Immediate, free online access to the results of federally funded research in the life sciences and biomedicine is critical to accelerating scientific discovery and the benefits it brings to the American people and economy. While this has always been true, the COVID-19 pandemic has clearly demonstrated the importance of having new results available immediately, without paywalls that impede access, and the need for these results to be rapidly peer-reviewed with the highest editorial standards. While COVID-19 is a unique challenge, the same logic applies to all of the other scientific challenges we face.

In summary, eLife responded that;

Today, progress in science and medicine is handicapped by restrictions that bar researchers, clinicians and others from leveraging the latest insights in further research, patient treatment, translational work, and innovative business.

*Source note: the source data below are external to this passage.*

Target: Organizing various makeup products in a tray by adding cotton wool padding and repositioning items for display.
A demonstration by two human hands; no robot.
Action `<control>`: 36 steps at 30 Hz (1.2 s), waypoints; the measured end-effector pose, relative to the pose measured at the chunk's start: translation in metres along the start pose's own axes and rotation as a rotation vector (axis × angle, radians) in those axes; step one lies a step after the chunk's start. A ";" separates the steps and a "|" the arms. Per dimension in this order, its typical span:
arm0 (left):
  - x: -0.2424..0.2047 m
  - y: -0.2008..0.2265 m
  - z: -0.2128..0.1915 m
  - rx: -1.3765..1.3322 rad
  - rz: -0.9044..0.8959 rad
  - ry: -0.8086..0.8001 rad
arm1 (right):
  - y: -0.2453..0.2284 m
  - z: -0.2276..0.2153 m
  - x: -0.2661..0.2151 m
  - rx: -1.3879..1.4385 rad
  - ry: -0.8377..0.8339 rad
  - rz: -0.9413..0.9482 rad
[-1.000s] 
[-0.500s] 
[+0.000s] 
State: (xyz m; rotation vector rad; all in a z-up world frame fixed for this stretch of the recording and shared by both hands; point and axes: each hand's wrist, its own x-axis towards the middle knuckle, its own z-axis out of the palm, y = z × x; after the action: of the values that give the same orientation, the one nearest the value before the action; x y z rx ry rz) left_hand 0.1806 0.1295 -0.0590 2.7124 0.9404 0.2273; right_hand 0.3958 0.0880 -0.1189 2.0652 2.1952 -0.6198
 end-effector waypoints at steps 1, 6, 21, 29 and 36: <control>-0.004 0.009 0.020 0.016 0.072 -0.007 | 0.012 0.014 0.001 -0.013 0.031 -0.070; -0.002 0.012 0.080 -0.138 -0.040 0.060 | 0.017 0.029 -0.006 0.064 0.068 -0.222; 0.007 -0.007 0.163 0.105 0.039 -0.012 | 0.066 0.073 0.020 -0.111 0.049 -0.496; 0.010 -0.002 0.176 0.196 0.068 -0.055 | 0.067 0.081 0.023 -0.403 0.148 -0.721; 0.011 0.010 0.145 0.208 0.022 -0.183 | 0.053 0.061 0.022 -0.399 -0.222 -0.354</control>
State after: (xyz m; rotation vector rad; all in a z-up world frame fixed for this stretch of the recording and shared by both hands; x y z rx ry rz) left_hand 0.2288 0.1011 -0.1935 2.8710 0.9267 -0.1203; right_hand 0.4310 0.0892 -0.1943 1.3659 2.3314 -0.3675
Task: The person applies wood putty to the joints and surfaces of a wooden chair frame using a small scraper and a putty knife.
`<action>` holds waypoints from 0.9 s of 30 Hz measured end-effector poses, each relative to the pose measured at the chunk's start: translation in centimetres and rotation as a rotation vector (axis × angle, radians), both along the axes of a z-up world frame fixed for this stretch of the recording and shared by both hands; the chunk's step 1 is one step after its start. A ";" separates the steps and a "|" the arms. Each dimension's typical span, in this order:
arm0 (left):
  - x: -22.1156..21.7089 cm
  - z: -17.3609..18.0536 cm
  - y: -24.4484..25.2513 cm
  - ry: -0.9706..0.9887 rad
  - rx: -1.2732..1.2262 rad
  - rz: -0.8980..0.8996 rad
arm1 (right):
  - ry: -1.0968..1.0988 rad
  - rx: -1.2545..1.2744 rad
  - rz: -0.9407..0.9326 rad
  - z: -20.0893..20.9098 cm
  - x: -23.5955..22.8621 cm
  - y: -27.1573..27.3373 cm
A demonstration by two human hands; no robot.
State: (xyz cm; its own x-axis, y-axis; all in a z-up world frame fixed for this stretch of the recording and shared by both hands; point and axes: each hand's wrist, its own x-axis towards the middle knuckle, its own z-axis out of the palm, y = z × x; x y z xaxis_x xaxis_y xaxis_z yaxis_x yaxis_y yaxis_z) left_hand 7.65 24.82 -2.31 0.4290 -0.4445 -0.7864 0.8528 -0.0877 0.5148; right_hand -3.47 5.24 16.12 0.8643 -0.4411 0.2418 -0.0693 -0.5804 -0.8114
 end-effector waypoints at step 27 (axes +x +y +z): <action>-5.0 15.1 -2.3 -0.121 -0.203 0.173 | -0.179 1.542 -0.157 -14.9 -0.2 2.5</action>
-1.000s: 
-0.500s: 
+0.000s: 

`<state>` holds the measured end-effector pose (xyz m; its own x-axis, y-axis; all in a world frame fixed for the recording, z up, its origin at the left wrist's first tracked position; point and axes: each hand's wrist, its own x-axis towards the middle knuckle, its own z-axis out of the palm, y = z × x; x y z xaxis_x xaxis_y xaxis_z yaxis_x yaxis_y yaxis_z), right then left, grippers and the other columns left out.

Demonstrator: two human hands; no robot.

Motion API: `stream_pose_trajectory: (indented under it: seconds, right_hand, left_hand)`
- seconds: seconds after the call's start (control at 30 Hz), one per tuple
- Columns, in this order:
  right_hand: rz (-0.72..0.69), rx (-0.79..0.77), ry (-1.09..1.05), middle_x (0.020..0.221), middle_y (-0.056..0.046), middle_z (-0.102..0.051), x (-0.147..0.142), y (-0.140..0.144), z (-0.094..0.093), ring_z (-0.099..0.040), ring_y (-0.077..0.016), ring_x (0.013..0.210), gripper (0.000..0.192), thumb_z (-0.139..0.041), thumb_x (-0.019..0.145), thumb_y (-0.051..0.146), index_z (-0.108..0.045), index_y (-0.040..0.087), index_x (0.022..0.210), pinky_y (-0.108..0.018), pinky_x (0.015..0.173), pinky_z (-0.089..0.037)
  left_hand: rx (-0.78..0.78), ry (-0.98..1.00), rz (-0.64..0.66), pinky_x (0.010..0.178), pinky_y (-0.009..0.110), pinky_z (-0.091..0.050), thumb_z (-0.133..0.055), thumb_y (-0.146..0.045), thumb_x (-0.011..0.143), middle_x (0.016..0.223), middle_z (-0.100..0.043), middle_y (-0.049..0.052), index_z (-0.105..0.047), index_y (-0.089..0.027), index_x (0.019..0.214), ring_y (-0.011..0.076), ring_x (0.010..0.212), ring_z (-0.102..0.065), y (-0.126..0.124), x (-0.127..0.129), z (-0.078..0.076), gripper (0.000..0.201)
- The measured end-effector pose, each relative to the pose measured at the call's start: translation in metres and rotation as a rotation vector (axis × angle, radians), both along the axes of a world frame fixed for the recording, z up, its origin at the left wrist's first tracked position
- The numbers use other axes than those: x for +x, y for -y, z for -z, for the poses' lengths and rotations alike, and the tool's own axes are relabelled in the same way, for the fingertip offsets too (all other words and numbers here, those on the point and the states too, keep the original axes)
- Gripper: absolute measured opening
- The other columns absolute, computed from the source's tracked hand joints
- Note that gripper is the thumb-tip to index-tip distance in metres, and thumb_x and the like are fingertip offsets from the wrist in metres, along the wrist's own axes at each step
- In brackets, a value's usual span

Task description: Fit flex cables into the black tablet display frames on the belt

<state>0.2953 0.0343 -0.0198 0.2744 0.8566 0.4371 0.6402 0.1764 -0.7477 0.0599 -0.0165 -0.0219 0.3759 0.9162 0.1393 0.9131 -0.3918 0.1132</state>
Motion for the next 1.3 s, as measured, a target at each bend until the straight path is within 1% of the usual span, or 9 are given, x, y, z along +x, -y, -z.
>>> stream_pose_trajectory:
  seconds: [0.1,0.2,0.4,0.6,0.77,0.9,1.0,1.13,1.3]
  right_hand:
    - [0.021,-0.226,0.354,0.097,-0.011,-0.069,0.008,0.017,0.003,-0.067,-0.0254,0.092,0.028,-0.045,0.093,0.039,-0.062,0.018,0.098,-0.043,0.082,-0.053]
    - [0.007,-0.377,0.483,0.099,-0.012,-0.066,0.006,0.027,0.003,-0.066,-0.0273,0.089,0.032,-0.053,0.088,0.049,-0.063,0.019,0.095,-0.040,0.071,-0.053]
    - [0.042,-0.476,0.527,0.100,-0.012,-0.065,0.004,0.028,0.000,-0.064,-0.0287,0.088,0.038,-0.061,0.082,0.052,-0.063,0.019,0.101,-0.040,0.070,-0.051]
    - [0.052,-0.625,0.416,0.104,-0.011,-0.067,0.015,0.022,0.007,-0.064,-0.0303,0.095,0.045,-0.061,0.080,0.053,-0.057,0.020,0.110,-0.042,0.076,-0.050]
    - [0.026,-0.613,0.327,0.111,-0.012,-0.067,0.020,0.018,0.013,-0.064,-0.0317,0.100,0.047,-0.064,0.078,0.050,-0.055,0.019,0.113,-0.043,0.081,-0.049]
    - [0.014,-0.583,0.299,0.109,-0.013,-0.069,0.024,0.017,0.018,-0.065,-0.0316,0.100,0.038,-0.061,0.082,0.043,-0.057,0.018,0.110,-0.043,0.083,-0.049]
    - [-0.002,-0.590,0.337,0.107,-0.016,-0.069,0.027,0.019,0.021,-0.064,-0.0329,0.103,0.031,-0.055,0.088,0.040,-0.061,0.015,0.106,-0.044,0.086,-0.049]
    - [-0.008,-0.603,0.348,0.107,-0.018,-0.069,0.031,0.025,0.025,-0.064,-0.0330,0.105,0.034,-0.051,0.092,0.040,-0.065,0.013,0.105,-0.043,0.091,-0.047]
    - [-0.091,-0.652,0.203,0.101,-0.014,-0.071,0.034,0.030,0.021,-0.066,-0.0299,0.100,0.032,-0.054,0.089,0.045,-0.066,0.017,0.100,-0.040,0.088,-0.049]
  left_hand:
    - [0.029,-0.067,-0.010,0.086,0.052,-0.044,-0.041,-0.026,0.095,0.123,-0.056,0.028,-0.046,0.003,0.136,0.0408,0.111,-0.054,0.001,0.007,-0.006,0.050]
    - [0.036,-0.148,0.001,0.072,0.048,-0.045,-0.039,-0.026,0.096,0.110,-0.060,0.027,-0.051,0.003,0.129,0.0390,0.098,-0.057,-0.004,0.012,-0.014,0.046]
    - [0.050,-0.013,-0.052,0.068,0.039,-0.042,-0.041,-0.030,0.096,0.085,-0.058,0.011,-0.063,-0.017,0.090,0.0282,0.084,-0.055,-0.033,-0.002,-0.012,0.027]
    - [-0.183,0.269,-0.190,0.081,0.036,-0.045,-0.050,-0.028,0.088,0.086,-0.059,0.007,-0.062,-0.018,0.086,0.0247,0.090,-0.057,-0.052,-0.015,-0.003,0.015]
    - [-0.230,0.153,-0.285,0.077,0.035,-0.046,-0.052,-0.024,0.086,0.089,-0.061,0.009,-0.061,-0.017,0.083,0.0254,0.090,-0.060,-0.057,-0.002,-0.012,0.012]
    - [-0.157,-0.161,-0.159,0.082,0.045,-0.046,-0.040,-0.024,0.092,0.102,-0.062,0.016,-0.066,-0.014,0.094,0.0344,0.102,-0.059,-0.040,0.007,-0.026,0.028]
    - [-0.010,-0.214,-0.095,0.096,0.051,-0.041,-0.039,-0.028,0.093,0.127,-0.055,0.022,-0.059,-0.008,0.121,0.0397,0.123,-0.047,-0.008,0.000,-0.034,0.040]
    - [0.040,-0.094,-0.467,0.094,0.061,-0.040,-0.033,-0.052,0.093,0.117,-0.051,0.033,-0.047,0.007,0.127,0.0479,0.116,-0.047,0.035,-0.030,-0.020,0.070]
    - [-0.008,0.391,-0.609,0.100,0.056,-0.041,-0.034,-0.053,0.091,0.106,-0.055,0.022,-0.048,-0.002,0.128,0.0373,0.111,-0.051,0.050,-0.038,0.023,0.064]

Whilst legal barriers restrict the effective re-use of relevant findings by other researchers, technical barriers inhibit access and discovery for search engines connecting findings with key readers. And financial barriers prevent access to the latest results for research, education, patient care, and business.

We strongly encourage U.S. Federal agencies to implement a strong national policy to ensure immediate, widespread, barrier-free access to the full results of publicly funded scientific research.




This policy should require:

  • All final peer-reviewed articles resulting from taxpayer-funded research be made freely available online immediately upon publication in a peer-reviewed journal;
  • Access to the underlying data and tools needed to validate the results of these papers (e.g. software or code);
  • All data be made available under findable, accessible, interoperable and reusable (FAIR) terms and conditions;
  • Articles be made available in formats that support text and data mining and computational analysis;
  • Articles carry an open license or be attributed to the public domain.

‘AI readiness’ is a national priority, and a national policy ensuring public access to publicly funded research articles, data and code is the first step in providing the fuel needed for artificial intelligence and machine-learning tools to achieve their potential.

The United States is poised to lead a new scientific revolution based on data. But not if the data are locked behind paywalls.

You can read the full letter here.

eLife will be following the discussions that result from this request for information with interest in the coming months.